What is the number of lines below that include the string "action"? Provide that number alone.

- - -

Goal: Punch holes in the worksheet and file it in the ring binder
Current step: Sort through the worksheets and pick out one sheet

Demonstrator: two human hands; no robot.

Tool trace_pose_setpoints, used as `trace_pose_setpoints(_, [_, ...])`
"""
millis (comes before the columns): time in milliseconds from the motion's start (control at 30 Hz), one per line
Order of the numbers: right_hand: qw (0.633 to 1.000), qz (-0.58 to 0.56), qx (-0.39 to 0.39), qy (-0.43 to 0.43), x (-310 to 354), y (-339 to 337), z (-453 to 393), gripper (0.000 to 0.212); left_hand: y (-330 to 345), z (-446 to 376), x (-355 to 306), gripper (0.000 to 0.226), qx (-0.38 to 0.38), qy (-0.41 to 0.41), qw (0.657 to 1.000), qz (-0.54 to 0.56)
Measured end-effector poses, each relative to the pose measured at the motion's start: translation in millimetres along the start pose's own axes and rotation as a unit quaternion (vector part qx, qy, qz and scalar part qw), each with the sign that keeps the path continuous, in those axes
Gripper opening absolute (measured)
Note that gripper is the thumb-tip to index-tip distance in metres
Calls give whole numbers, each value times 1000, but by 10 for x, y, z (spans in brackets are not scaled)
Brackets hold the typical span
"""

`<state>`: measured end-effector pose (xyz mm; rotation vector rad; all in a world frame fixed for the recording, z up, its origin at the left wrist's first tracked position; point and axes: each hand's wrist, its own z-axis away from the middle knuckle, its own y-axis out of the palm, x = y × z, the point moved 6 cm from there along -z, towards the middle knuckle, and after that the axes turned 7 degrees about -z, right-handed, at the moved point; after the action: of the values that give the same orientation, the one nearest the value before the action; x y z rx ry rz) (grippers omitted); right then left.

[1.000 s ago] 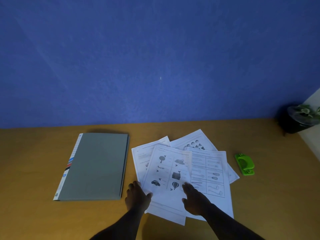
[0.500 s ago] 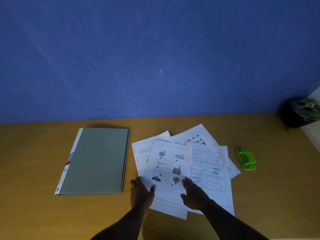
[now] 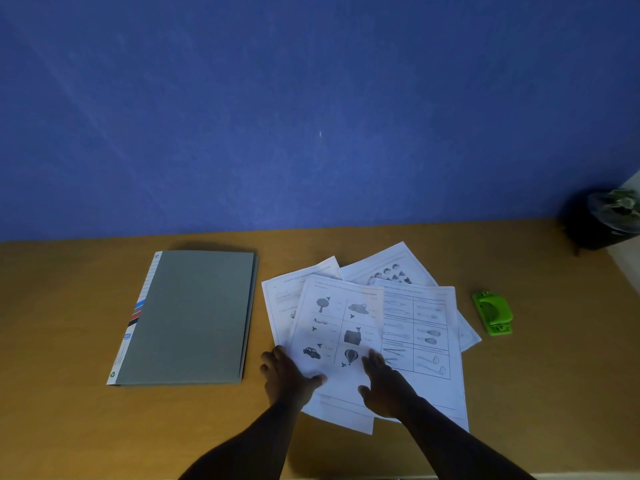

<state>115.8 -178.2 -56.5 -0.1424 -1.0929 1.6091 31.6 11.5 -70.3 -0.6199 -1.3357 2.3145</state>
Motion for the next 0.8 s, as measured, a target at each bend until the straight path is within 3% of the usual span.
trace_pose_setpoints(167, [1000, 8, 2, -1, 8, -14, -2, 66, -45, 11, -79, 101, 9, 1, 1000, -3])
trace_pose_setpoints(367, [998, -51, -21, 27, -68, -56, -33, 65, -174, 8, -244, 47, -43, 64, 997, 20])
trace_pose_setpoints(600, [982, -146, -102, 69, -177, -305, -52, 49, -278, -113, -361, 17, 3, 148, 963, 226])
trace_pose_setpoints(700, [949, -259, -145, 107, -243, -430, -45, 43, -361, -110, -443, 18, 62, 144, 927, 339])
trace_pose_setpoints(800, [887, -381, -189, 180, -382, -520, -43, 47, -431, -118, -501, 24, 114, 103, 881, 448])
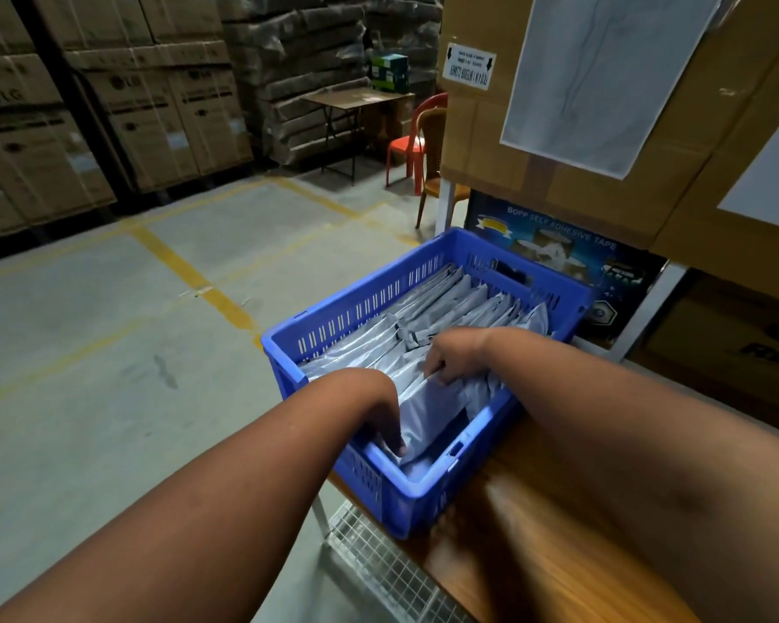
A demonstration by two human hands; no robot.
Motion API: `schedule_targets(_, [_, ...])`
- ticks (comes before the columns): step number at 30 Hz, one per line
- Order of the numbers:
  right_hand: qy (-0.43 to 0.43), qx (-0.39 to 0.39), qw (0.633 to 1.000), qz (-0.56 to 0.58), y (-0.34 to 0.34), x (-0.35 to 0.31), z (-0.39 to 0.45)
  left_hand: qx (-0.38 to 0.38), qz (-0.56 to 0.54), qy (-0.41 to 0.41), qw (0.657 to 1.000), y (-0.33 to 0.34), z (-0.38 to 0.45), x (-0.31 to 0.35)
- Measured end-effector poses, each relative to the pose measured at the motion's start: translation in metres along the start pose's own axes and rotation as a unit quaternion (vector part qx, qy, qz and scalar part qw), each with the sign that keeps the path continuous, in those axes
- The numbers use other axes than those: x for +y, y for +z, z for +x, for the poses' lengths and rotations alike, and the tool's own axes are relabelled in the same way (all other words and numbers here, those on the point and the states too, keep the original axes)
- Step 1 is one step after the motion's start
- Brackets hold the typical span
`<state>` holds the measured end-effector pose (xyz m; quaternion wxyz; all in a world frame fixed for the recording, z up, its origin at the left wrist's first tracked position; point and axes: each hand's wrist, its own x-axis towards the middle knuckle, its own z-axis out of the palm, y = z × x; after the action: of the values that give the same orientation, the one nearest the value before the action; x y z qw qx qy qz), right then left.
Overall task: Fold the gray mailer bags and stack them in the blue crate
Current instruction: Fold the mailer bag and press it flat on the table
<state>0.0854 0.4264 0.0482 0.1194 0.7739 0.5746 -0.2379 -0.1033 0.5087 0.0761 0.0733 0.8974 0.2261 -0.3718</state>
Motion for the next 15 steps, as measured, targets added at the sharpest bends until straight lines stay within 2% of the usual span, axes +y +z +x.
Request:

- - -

→ **EXERCISE RESULT**:
2